Instructions for the task: Transcribe, word for word, every line from the one containing "For holes, rely on the even-odd rule." through the final line of the records, and omit the pictures.

Supplied data:

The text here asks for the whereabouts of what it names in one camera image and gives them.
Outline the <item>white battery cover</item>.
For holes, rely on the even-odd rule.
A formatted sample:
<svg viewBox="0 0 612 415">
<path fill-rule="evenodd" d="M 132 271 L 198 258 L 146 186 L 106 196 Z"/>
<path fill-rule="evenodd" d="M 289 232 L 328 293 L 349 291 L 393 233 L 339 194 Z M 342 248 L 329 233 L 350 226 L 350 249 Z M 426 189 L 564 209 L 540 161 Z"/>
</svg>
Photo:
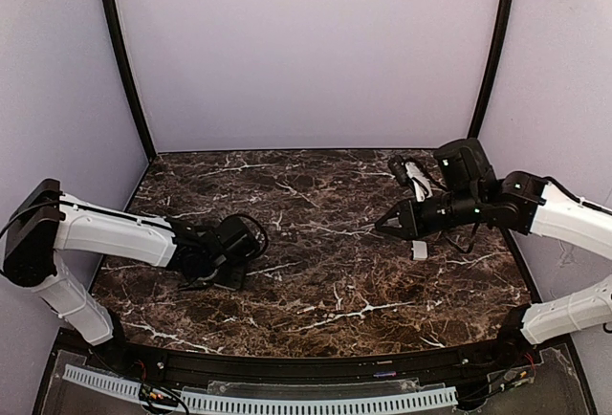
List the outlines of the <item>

Output below:
For holes, rely on the even-odd rule.
A formatted sample:
<svg viewBox="0 0 612 415">
<path fill-rule="evenodd" d="M 132 271 L 198 258 L 146 186 L 106 196 Z"/>
<path fill-rule="evenodd" d="M 289 232 L 328 293 L 349 291 L 393 233 L 339 194 Z M 342 248 L 329 233 L 350 226 L 350 249 Z M 426 189 L 564 209 L 540 161 Z"/>
</svg>
Photo:
List the outlines of the <item>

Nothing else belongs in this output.